Muçulmanos oram na cidade francesa de Toulouse |
Diante da histeria e da demagogia, humor. Há alguns dias as associações contra a islamofobia distribuíram 2 mil unidades de "pain au chocolat" (quase tão apreciado na França quanto o croissant) nas portas da Grande Mesquita de Paris e na estação Saint-Lazare. Os doces tinham a forma de croissant: uma criação chamada Copé. A comunidade islâmica respondia assim ao ataque de Jean-François Copé, líder do partido conservador União por um Movimento Popular (UMP), que afirmou que durante o Ramadã as crianças muçulmanas roubam o pão ao chocolate das crianças francesas nos recreios.
Depois de denunciar o político por difamação, o Conselho do Culto Muçulmano convocou os fiéis para a distribuição de pães na saída da oração de Aid el Kebir, a grande festa islâmica que comemora o sacrifício de Abraão. "Encanta-me esta forma de responder a esse Copé que faz campanha nas costas dos muçulmanos e só banaliza um certo racismo", disse Kamel Cheklat, um universitário que participou da iniciativa. "A ideia foi um grande êxito contra o racismo", acrescentou Abderrahmane Dahmane, um ex-assessor de Nicolas Sarkozy que se demitiu do Eliseu em março de 2011 para criticar a tendência islamofóbica que, na sua opinião, a presidência adotava.
Aquela virada xenófoba se confirmou na campanha eleitoral, quando Sarkozy tomou emprestadas ideias próximas ao fundamentalismo católico do setor mais duro da UMP, e inclusive da Frente Nacional, para radicalizar seu discurso e tentar encurtar a distância com François Hollande.
Copé, que segundo as pesquisas está muito longe de seu adversário e ex-primeiro-ministro François Fillon na campanha das primárias da UMP, lançou a debate a expressão "racismo antibranco" para tentar conquistar os franceses mais assustados pela presença de muçulmanos (e em menor medida de ciganos). E a revista conservadora "Le Point" contribuiu para esquentar um pouco mais as coisas com uma capa que afirma: "Esse Islã descarado".
Os muçulmanos franceses, longe de sair à rua e queimar fotos de Copé ou revistas, responderam com novas doses de imaginação e humor, e acabam de apresentar uma campanha publicitária com cartazes, slogans, mensagens de rádio, uma página na web e um lema chamativo: "nós (também) somos a nação".
A imagem mais chocante é uma versão do Juramento do Jeu de Paume em 1789, célebre quadro de Jacques-Louis David. Essa nação multicolorida, que mostra véus e túnicas, faz ondular várias bandeiras francesas. Outro cartaz também é provocador, mostrando um retrato de "família francesa de toda a vida": pai de origem magrebina, mãe de ar normando e duas meninas loiras, todos convertidos ao islamismo.

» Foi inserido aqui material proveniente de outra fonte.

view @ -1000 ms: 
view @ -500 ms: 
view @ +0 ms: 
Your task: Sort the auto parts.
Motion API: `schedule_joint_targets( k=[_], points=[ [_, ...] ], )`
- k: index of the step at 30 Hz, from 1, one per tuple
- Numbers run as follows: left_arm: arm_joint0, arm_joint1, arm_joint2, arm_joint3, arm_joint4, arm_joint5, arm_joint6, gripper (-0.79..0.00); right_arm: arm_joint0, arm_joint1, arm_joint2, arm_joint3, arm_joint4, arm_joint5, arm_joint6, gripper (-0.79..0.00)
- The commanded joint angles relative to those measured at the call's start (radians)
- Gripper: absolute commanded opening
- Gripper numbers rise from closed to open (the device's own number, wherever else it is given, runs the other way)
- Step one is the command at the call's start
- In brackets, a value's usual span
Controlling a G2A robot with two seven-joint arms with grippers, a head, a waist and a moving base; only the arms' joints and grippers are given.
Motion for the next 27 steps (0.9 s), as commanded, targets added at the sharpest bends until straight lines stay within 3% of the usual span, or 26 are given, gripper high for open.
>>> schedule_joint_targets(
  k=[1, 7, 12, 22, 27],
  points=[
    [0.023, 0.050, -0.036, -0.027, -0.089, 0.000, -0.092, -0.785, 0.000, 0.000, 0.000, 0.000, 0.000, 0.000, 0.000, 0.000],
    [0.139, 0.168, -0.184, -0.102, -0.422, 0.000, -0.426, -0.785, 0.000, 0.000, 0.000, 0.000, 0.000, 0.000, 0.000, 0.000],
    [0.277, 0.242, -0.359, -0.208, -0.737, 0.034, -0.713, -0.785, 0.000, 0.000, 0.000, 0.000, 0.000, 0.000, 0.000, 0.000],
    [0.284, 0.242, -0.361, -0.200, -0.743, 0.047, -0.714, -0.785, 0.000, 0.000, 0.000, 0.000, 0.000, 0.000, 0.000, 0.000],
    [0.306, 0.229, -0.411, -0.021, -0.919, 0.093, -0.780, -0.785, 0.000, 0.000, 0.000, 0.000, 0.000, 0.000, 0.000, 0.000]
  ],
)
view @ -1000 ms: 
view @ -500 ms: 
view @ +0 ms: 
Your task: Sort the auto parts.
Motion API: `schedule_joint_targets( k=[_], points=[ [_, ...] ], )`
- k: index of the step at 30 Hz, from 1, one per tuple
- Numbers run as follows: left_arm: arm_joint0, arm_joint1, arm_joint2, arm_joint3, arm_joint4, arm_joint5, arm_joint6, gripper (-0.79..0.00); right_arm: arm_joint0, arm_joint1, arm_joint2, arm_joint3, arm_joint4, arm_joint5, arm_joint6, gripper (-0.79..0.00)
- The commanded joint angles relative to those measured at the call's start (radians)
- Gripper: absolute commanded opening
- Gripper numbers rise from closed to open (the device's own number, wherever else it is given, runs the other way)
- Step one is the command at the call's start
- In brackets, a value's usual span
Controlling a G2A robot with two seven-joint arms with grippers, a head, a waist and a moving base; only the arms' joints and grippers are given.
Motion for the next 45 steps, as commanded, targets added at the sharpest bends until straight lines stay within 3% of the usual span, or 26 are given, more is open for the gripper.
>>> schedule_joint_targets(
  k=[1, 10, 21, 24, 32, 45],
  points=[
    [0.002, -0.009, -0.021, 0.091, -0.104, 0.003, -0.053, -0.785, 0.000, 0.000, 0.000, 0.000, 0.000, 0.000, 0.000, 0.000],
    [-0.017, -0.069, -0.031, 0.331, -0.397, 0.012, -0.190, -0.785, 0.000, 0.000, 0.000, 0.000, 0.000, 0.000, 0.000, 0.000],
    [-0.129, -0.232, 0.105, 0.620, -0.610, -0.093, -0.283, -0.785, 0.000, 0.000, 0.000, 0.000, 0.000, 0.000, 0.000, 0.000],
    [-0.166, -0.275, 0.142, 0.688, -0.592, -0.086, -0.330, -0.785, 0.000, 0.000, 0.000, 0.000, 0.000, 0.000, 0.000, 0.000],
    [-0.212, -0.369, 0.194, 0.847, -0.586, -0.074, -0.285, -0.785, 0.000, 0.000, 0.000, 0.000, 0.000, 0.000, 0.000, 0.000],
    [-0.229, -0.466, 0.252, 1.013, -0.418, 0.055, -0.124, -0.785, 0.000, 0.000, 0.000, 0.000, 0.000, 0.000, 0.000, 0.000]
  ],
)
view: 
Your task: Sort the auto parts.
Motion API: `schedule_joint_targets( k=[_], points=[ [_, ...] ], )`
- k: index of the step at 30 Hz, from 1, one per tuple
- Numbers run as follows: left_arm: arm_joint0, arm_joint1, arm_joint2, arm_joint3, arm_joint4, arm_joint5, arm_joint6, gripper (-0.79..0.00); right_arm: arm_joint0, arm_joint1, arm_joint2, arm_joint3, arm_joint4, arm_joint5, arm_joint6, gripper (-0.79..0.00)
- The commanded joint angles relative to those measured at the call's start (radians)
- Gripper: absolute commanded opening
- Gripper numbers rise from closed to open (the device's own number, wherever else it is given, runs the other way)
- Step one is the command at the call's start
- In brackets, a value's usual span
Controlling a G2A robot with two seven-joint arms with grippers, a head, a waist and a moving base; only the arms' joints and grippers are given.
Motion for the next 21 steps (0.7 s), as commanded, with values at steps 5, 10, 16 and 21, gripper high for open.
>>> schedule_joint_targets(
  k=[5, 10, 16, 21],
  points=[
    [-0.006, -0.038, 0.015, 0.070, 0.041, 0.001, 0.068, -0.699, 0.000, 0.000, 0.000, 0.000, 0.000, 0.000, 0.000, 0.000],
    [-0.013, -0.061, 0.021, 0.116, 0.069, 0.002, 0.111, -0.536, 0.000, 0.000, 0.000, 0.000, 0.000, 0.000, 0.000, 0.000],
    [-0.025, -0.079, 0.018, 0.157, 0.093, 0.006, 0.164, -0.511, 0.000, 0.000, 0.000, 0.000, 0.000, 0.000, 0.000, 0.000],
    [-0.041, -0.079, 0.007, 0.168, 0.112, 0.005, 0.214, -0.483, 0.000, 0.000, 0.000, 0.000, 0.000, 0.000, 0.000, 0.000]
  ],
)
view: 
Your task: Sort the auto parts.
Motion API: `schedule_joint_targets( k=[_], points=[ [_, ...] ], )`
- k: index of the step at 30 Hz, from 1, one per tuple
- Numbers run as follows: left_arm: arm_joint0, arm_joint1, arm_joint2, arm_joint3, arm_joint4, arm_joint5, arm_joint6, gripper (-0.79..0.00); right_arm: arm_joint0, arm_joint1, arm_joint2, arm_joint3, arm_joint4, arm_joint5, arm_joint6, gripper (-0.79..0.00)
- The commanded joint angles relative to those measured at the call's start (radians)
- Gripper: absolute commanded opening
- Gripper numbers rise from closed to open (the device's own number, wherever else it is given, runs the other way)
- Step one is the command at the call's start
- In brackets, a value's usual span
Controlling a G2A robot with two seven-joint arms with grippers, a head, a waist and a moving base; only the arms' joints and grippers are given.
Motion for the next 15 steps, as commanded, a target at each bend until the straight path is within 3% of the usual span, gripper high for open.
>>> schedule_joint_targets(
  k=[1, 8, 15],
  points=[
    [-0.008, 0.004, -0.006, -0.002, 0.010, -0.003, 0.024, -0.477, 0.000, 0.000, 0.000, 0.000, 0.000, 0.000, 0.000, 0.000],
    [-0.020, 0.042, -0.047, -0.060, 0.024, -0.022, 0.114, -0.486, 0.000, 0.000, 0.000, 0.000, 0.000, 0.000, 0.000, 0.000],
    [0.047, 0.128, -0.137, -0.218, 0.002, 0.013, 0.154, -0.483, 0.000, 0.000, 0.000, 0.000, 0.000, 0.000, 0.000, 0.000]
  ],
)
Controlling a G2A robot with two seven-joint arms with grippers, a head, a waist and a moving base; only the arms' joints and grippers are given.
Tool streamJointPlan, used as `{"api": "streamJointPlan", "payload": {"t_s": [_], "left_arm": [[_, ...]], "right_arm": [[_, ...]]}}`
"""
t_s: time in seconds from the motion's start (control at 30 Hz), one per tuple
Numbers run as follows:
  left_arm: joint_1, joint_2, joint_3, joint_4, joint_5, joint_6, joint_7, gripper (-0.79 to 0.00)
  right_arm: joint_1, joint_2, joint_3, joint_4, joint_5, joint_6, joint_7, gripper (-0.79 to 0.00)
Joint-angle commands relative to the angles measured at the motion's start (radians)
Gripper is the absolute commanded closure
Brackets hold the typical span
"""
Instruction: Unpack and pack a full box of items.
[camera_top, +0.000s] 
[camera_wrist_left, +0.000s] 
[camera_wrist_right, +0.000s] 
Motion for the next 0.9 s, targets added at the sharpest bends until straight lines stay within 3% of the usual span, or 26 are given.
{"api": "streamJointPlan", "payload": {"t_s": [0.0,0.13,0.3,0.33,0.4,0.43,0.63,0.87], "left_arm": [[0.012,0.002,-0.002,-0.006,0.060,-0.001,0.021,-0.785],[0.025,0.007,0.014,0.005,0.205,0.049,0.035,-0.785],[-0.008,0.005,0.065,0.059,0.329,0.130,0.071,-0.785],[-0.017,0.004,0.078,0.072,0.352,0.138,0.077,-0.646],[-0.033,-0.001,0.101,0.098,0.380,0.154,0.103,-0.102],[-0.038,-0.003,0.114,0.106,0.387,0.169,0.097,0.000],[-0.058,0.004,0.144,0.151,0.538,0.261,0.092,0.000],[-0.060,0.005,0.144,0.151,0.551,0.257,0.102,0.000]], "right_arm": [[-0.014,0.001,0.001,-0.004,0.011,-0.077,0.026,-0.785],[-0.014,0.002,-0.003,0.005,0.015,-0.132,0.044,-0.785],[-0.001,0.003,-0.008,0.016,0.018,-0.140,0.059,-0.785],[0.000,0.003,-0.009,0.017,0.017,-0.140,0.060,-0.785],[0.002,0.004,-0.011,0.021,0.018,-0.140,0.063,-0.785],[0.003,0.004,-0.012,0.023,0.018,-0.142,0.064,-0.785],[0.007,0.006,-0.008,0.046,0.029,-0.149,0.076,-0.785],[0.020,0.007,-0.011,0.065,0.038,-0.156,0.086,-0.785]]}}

A mensagem que se tenta transmitir, segundo afirmam os criadores da campanha, o Coletivo contra a Islamofobia na França, é que a islamofobia nem esconde nem resolve os problemas da França, como parece acreditar uma direita cada vez mais extremista e partidária do choque de civilizações. Uma recente pesquisa do jornal "Le Figaro" revela que Hollande precisará fazer muita pedagogia: 68% dos franceses acreditam que a principal causa da falta de integração dos muçulmanos é sua "recusa a integrar-se", e 43% consideram que a presença de muçulmanos é uma "ameaça para a identidade do país".
Depois dos atentados do jovem jihadista francês Mohamed Merah, que deixaram sete mortos - quatro deles membros de uma família judia -, a direita continuou manifestando seus preconceitos contra a comunidade muçulmana. Os gritos serviram para que a maioria dos 6 milhões de franceses muçulmanos votassem em Hollande nas presidenciais, e de passagem para desviar a atenção da atuação dos serviços secretos de Sarkozy, que, apesar de terem fichado Merah e conhecer suas viagens ao Paquistão e Afeganistão, não souberam evitar os atentados.
Tentando pôr um pouco de senso nesta situação explosiva e ao mesmo tempo surrealista, Hollande participou na quinta-feira de uma homenagem às vítimas de Merah, realizada no colégio judeu Ozar Hatorah de Toulouse, junto do primeiro-ministro israelense, Benjamin Netanyahu. Hollande proclamou que a luta contra o antissemitismo é "uma causa nacional" e acrescentou que a República defenderá os direitos das minorias porque essa é a essência do sistema político francês.